The 2009 HITECH Act, which was revised in 2021, wasn’t simply the driving force behind federal EHR incentives that fueled massive adoption of health IT across the United States. The newly amended law also includes a number of privacy and security-related norms and restrictions. The Office of the Comptroller of the Currency is interested in how covered businesses are dealing with two of them: Certified Security Protocols and Civil Monetary Penalties and Settlement Cooperation.

Its request for information is intended to assist officials in better supporting the healthcare industry’s effective implementation of privacy and security policies, as well as navigating its actions to achieve that revenue raised through the agency’s enforcement actions is distributed to individuals harmed by HIPAA violations in the most effective way possible.

The aim is to find out what explanations OCR needs to provide to help regulatory agencies remain compliant with the HITECH Act revision of 2021, Public Law 116-321, and, more broadly, to inspire healthcare systems and their business contacts to do all in their power to protect patient information, according to officials. Several industry organisations have responded to the agency’s request for feedback.

While applauding OCR’s approach, HIMSS advised the agency to implement policies that restrict enforcement authority to scenarios involving the use of security practises as long as that discretion is limited to protecting electronic protected health information and not to other areas covered by HIPAA. According to HIMSS, OCR should distinguish between establishing that a check is in place and carefully describing how the check is implemented when it comes to safety measures.
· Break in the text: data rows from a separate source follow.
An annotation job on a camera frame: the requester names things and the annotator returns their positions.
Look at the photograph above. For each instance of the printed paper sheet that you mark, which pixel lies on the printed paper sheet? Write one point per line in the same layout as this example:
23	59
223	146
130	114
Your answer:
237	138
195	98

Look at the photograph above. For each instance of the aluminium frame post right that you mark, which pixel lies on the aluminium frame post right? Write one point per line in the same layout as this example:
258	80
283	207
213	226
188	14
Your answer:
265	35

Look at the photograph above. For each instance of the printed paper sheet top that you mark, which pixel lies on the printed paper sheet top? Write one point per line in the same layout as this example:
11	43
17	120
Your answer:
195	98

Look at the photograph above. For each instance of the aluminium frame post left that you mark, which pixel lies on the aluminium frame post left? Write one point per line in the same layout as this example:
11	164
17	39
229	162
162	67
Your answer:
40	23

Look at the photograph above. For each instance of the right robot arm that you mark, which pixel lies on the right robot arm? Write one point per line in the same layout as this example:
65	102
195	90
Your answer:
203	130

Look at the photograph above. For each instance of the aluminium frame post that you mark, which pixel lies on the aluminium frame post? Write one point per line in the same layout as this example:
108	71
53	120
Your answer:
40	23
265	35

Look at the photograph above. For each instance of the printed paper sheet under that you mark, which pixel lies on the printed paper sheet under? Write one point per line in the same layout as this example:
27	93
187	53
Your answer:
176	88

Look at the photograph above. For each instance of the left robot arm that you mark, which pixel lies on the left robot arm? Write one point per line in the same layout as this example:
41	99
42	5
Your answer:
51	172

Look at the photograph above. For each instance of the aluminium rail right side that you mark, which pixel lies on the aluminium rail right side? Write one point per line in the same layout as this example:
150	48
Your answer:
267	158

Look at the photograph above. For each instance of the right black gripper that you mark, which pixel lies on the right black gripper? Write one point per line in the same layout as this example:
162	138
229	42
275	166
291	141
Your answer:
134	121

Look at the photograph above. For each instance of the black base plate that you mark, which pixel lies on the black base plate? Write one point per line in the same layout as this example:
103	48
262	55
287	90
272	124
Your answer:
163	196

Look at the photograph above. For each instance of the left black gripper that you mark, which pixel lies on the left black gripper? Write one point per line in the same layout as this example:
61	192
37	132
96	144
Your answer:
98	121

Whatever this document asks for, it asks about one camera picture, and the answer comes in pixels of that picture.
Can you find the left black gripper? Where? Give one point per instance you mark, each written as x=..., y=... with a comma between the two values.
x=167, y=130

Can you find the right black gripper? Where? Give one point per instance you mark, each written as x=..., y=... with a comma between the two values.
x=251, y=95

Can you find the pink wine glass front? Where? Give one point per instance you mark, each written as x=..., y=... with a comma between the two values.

The group also suggested that OCR set aside some fines to help finance and disseminate educational materials and resources to covered entities and business associates, in order to promote a learning culture that ensures all organisations have the resources and knowledge to prevent or mitigate bad actor attacks.
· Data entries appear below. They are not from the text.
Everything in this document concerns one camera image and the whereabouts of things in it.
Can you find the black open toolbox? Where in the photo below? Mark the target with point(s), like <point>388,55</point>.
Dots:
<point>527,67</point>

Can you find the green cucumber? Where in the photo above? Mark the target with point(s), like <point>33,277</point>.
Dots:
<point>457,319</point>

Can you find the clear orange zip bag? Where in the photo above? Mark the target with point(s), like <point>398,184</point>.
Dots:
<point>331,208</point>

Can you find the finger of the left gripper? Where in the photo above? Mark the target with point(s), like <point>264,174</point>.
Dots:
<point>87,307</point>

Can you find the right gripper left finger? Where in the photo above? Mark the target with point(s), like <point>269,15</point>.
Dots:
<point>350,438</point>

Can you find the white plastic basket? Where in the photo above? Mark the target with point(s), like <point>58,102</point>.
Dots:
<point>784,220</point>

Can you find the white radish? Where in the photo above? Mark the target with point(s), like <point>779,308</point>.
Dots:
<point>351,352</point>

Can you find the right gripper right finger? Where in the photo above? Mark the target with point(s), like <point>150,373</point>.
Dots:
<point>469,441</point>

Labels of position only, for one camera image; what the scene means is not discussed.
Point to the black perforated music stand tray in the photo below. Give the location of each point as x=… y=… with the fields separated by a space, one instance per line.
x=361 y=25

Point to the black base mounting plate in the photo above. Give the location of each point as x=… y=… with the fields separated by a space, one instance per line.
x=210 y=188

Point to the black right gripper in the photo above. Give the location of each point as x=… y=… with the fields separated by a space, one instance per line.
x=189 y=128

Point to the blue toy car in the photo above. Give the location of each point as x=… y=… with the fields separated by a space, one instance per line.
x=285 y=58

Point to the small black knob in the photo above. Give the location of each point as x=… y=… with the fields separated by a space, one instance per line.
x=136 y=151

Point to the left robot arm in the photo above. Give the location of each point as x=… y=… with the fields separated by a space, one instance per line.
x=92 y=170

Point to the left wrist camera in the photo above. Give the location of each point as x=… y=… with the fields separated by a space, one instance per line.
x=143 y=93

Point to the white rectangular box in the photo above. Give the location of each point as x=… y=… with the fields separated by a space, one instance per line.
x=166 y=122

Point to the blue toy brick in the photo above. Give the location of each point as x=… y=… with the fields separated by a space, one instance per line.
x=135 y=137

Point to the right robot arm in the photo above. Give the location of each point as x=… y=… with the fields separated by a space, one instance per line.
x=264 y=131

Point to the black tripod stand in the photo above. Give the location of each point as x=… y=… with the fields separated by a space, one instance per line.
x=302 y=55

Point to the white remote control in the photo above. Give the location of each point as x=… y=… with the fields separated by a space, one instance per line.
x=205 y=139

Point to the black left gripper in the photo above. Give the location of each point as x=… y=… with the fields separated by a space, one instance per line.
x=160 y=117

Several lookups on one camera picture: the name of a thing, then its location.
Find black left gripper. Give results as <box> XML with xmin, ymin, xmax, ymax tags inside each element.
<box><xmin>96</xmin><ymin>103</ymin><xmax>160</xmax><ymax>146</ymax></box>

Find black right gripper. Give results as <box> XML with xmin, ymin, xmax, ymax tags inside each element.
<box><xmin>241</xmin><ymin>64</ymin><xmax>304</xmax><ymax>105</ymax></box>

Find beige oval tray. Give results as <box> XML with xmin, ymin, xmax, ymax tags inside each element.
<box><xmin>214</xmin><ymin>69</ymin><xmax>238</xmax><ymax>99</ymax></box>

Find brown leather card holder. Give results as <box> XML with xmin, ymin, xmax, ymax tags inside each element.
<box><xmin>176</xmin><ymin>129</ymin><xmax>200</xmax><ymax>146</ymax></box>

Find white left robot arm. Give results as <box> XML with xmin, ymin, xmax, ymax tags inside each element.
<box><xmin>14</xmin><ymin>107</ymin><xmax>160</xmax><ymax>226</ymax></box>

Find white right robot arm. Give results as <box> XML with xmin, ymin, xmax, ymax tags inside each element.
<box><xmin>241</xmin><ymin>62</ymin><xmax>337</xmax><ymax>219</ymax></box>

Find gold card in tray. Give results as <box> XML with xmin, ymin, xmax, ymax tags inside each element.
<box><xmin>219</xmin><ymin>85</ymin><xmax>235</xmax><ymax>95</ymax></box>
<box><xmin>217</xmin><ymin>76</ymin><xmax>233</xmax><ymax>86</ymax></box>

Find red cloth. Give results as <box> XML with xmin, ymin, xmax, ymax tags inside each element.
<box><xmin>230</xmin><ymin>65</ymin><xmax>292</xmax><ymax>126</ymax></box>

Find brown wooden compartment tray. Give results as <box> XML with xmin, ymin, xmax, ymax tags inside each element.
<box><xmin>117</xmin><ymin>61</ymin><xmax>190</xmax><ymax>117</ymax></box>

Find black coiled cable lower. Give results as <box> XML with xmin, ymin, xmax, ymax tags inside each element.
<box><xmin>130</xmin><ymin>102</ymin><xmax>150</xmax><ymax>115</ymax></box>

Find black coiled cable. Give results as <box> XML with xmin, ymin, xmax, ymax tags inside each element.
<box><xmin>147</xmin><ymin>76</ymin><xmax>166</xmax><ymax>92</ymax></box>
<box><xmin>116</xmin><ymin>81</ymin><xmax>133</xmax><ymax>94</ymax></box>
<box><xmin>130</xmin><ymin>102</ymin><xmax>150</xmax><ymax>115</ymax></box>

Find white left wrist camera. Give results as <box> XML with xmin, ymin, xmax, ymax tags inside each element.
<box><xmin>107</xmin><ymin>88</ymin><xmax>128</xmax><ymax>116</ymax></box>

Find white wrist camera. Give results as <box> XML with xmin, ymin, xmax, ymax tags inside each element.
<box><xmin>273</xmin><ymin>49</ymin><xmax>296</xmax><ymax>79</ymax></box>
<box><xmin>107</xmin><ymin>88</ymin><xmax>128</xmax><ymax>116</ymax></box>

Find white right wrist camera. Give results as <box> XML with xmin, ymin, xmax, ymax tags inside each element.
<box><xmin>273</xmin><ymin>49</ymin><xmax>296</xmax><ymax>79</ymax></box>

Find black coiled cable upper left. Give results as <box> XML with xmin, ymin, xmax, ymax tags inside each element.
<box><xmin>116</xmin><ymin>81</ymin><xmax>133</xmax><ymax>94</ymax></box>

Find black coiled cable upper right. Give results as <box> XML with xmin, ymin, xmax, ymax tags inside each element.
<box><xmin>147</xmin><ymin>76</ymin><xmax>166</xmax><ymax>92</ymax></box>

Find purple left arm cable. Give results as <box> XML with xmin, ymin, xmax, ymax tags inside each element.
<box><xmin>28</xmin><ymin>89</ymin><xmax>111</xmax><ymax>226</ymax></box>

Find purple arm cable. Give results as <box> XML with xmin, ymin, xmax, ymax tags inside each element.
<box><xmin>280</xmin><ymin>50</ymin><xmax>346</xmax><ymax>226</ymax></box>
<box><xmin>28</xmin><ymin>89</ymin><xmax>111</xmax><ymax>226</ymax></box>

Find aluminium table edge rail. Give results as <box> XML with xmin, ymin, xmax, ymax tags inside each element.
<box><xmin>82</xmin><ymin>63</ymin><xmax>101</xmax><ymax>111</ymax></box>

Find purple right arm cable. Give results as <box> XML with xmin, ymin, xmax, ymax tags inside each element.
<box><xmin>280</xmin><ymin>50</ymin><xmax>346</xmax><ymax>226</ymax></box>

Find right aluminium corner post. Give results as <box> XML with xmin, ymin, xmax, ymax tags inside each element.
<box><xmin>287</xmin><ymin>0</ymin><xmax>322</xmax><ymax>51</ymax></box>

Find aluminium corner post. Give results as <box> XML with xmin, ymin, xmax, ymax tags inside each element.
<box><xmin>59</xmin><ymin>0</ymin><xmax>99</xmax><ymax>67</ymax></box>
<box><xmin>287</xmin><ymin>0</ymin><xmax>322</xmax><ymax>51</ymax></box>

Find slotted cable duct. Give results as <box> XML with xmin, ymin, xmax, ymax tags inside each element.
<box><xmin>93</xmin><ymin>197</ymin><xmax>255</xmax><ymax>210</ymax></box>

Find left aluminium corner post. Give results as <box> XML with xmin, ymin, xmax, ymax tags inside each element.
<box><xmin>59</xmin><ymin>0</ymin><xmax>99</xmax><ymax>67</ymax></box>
Meanwhile, the Medical Group Management Association made many recommendations for OCR. It asked HHS to proceed to acknowledge the broad legal definition of the term “recognized security practice” to ensure physicians have the flexibility to implement security programmes based on their magnitude, depth, infrastructural facilities, and the cost of the security protocols, as there are massive differences in the technical and financial capabilities of medical groups, citing the unique needs of ambulatory practises.
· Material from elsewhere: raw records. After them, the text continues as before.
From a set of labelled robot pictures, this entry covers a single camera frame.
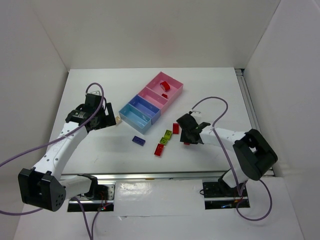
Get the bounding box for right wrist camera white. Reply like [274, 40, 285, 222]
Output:
[189, 110, 202, 123]

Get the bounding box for small pink container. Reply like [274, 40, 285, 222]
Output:
[138, 87, 168, 108]

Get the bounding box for tan lego brick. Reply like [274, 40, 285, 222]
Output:
[115, 116, 122, 125]

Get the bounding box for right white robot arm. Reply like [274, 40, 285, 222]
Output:
[177, 112, 278, 189]

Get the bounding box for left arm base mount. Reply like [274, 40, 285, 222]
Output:
[76, 182, 116, 212]

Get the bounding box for aluminium front rail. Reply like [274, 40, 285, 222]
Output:
[59, 170, 226, 182]

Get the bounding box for red round flower lego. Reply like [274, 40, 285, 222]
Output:
[160, 81, 171, 92]

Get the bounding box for light blue container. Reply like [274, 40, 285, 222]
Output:
[119, 103, 152, 135]

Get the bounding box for upper green lego brick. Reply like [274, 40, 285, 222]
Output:
[163, 129, 173, 141]

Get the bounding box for lower green lego brick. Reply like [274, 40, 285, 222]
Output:
[159, 137, 168, 146]

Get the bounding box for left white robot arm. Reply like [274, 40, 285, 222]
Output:
[18, 93, 116, 212]

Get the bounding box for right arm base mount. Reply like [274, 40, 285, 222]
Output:
[199, 181, 250, 210]

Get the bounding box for green lego brick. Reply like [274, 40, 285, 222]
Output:
[163, 129, 173, 141]
[159, 137, 168, 146]

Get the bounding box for large pink container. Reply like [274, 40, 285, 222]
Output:
[146, 71, 184, 115]

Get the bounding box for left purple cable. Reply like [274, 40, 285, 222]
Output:
[0, 82, 106, 240]

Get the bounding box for aluminium rail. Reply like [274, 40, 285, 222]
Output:
[234, 67, 276, 177]
[59, 170, 226, 182]

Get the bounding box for purple blue container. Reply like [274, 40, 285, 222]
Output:
[129, 95, 161, 125]

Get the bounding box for purple lego plate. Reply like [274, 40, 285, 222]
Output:
[132, 136, 146, 146]

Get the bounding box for aluminium right rail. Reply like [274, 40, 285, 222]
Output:
[234, 67, 276, 177]

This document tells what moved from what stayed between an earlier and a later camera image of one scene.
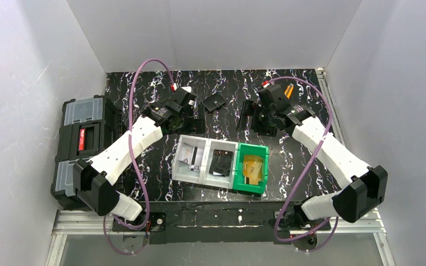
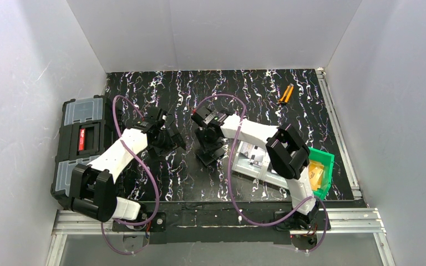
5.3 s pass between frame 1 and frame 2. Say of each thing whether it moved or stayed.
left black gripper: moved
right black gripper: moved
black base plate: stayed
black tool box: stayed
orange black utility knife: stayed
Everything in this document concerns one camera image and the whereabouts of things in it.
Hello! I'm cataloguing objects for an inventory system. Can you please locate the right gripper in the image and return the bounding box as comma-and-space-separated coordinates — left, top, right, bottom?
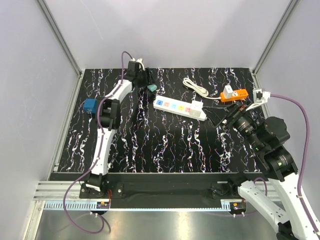
201, 99, 265, 151

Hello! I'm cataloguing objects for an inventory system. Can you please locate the teal plug adapter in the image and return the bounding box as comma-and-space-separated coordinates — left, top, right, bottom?
147, 84, 157, 92

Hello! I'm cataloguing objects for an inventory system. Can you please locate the white grey plug adapter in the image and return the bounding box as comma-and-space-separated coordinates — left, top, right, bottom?
189, 100, 203, 117

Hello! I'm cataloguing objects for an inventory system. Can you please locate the white charger adapter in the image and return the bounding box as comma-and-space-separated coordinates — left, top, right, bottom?
222, 85, 234, 99

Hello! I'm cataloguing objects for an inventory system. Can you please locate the white multicolour power strip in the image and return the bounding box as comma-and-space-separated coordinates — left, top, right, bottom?
153, 95, 207, 121

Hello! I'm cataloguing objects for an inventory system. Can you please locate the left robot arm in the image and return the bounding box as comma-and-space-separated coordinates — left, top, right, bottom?
84, 63, 154, 198

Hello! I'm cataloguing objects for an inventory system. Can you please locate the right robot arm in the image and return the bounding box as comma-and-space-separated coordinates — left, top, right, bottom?
202, 102, 320, 240

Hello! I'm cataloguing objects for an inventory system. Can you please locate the orange power strip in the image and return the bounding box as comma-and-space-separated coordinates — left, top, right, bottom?
219, 89, 249, 103

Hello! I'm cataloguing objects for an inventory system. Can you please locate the blue cube adapter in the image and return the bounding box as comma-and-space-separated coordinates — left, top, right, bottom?
83, 98, 98, 115

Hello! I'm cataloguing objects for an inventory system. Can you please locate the black marble pattern mat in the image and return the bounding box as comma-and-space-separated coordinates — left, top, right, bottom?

Sample frameworks or simple checklists, according to the MGMA, could help medical group IT administrators comprehend real-world approaches to cybersecurity and apply best practises and policies for patient privacy. The organisation also requested that OCR harmonise its security guidelines with other regulations, such as the ONC’s information blocking rules, in order to eliminate doctor misunderstanding.

The Connected Health Initiative, for its part, made three primary recommendations. No information is more private to Americans than their own health information, it said, urging OCR to remember. It provided figures to demonstrate this, saying that 1,473 health data intrusions affecting 500 or more people have happened since HITECH began requiring breach notification in 2009.

CHI also requested that the agency prioritise up-to-date and unambiguous information on HIPAA duties, which is vital, particularly given the significant changes that have occurred in the field over the last 13 years. Regulation relief, or at the very least further direction, CHI officials noted, is required to resolve the use of new creative methods and software app-powered products and services that ease the flow of PHI.

With advancements in other key government regulatory contexts to promote the adoption and use of digital health tools (e.g., new Medicare coverage for the use of novel remote patient monitoring tools), OCR’s attempts to reform the HIPAA rules could not come at a more critical time. CHI also argued that the HIPAA Privacy Rule should not be changed to mandate disclosures for any new purposes other than to the person when the person exercises his or her right of entry under the Rule, or to HHS for purposes of HIPAA Rules enforcement.

It contends that such adjustments aren’t necessary because they would impose undue costs on covered businesses and business partners and weaken the privacy protections for individuals’ PHI.